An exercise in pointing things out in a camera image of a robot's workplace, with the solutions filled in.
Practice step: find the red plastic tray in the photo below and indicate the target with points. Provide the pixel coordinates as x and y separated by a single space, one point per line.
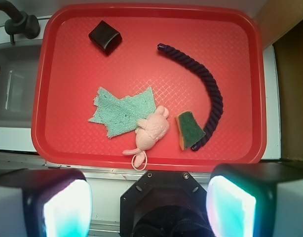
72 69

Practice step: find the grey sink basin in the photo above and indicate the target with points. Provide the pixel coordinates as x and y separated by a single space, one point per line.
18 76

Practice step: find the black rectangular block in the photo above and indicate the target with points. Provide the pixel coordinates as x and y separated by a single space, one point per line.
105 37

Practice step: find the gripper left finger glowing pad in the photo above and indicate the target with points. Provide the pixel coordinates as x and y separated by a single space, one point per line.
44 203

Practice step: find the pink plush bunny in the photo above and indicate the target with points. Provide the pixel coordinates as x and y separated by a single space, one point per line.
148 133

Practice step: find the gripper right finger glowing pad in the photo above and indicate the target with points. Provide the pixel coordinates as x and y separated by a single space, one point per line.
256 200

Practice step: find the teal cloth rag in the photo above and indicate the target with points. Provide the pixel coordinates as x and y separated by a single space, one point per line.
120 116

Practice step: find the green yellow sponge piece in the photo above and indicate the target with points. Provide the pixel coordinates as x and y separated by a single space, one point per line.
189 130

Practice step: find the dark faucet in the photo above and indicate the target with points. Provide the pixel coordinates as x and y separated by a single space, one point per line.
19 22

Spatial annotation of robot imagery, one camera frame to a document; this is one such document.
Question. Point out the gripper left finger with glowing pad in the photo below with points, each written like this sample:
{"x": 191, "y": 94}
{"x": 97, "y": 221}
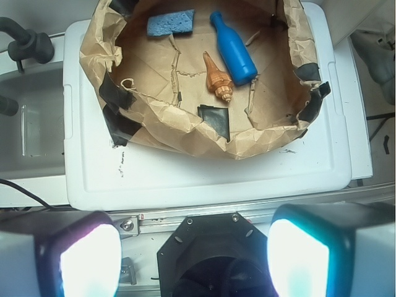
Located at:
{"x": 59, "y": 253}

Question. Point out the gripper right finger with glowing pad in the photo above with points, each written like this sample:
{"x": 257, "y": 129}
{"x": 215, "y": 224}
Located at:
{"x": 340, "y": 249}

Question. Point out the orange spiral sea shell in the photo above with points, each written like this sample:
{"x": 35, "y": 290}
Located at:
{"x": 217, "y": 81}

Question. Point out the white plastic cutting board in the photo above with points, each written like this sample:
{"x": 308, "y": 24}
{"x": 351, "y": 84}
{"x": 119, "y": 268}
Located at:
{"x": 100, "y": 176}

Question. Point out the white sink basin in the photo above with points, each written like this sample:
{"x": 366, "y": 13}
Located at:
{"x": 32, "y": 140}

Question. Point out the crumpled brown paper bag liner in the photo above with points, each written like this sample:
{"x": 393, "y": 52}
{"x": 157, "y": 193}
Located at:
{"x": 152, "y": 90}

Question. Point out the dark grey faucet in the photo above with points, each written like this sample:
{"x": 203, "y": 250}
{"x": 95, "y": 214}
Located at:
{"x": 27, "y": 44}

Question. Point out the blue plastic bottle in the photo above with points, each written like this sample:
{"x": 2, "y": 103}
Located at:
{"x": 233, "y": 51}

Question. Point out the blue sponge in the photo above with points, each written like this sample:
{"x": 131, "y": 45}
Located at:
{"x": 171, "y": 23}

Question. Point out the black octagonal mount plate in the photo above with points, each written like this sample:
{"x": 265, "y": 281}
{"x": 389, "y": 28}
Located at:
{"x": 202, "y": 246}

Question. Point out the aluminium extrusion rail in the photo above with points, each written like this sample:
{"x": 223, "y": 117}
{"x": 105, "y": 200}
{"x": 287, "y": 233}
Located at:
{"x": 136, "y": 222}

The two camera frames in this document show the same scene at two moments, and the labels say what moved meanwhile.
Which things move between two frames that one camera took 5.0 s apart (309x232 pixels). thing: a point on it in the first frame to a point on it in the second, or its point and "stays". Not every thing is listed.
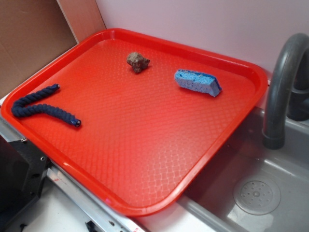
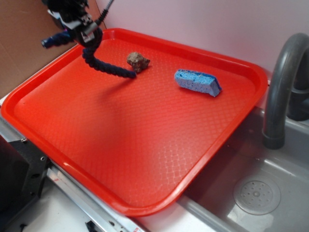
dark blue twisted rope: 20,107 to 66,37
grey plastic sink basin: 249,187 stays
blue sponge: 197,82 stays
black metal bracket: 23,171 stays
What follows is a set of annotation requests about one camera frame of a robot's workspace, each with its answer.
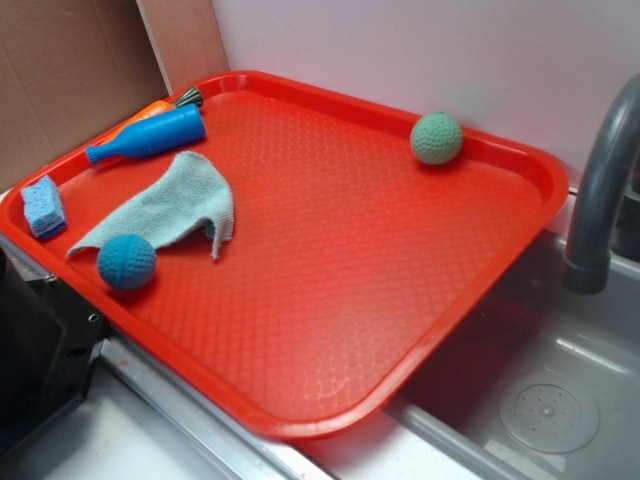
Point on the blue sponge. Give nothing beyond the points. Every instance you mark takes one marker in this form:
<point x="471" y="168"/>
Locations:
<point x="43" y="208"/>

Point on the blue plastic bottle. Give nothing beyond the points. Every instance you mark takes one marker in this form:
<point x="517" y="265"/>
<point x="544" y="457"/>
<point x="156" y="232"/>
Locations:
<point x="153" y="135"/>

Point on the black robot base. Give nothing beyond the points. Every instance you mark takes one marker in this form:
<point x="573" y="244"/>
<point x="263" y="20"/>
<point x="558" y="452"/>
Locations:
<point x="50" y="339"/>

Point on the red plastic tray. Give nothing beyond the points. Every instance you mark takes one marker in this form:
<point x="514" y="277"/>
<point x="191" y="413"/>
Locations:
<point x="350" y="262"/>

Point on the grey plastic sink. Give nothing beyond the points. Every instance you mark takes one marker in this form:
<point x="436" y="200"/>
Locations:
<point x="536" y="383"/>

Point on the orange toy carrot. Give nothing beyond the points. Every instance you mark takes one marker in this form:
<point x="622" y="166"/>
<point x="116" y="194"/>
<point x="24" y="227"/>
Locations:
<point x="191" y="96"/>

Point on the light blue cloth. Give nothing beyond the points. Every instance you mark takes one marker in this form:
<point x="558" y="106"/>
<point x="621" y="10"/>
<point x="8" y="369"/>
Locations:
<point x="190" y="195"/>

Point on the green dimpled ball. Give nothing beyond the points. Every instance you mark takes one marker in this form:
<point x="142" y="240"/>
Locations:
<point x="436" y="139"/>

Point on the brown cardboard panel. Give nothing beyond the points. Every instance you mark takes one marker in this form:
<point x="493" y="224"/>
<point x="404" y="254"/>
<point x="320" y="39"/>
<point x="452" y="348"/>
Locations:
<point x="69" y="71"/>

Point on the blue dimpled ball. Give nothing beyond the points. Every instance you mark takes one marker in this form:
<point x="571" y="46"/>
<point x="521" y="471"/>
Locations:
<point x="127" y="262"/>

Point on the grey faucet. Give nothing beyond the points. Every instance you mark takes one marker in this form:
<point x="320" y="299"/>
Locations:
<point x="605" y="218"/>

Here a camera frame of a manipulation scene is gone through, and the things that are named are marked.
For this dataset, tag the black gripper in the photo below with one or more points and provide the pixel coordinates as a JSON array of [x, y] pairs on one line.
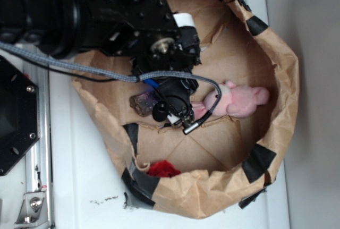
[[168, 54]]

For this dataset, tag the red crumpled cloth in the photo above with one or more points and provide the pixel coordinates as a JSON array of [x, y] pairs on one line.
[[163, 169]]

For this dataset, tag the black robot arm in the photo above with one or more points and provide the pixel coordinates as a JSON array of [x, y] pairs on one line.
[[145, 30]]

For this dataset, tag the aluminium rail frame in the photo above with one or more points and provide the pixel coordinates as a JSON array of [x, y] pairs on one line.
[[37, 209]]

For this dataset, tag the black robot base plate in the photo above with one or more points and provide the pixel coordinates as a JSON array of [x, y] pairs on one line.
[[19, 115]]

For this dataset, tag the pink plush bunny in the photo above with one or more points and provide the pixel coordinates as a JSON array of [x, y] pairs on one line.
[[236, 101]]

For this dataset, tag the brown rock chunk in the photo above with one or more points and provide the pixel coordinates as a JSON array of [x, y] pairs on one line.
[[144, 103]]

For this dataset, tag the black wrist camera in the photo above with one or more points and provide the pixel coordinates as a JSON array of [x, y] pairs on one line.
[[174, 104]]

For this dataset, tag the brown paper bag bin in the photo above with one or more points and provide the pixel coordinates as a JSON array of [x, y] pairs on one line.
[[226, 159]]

Instructions to follow:
Only an exact reproduction of the lines from the one with "For this dataset, tag the brown paper" to the end of the listing is expected.

Output below:
For this dataset, tag the brown paper bag bin in the photo above with one or more points and provide the pixel coordinates as a JSON array of [x, y] pairs on one line.
[[226, 159]]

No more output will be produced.